戸がゆっくり開いた。見慣れぬ男が一人、静かに入ってきた。着物は地味な茶、腰には古びた印籠。足取りはしっかりしているが、どこか疲れが見える。

「こちら、やわらぎ亭でしょうか」

「はい。いらっしゃいませ」

「昼をいただけますか」

「ただ今、根深とちくわの含め煮に、白飯と味噌汁をお出ししております」

「……それをいただけますか」

「かしこまりました」

私は器を新しく温め、炊きたての飯をよそった。湯気に包まれた椀の上に、しずかに根深を乗せる。味噌汁は葱を細く切って、仕上げに一つまみの粉山椒。

「お待たせしました。どうぞ」

男は黙って手を合わせた。ひと口、飯を噛みしめてから、箸を止めた。

「……これは」

「お口に合いませんでしたか?」

「いや……。こういう飯が、江戸にまだあるとは思わなかった」

「ただの飯です。派手さはありません」

「それがいい。こういう店は、探しても見つからない」

金四郎が箸を止め、ゆっくりと男を見つめた。何かを察したような視線だったが、言葉にはしなかった。

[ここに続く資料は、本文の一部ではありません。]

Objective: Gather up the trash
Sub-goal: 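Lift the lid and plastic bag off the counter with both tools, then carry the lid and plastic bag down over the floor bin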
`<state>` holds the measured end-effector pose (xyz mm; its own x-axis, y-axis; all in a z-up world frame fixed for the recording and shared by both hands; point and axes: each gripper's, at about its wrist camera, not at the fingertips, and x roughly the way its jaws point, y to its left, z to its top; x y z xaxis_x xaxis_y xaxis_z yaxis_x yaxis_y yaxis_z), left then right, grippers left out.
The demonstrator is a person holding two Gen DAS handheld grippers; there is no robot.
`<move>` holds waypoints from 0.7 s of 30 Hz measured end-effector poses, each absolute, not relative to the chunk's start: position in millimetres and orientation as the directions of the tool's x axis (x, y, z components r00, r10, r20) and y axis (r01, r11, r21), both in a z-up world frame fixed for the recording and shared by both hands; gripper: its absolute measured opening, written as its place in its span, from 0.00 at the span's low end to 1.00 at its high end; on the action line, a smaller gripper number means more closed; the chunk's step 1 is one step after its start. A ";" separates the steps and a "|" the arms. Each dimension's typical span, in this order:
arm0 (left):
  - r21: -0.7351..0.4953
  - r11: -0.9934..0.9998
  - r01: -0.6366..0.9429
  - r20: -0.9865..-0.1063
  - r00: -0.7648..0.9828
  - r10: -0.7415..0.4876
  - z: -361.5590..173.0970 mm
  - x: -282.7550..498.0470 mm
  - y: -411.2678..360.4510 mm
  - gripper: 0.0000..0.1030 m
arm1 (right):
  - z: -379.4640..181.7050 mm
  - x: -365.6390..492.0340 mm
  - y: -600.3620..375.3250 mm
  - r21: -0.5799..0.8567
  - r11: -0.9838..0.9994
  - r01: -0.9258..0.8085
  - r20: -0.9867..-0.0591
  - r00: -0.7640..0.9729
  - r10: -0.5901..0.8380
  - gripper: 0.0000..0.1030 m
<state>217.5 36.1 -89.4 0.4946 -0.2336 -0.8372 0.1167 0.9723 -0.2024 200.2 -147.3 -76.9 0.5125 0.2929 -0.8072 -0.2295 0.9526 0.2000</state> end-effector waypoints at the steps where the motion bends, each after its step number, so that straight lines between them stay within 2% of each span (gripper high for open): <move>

男は黙って食べ進め、椀が空になると、小さく頭を下げて立ち上がった。

「ごちそうさまでした。……また、来ます」

「お待ちしております」

男が出ていったあと、金四郎がぽつりと漏らした。

「今の男、ただ者じゃないな」

「どこかでお見かけになりましたか?」

「いや、ない。ただ、背中が普通じゃなかった。……ああいう客が来るというのは、店が本物だということだ」

「うちは煮売り屋です。のれんをくぐる人は、皆、ただの客です」

「それが大事なんだろうな」

金四郎が席を立ち、湯のみを棚に戻した。良太がそれをすぐに受け取り、器を洗い場に運ぶ。

「では、私はまた巡回に戻るよ。……次は、もう少し腹を空かせて来る」

「お待ちしております」

戸が静かに閉まり、また湯気だけが店に満ちる。私は炊き場に戻り、鍋の火加減を調整する。まだ昼過ぎ。火は、まだまだ働いてくれる。飯も、まだまだ炊ける。私は指先で米を研ぎながら、次の一膳の準備に取りかかった。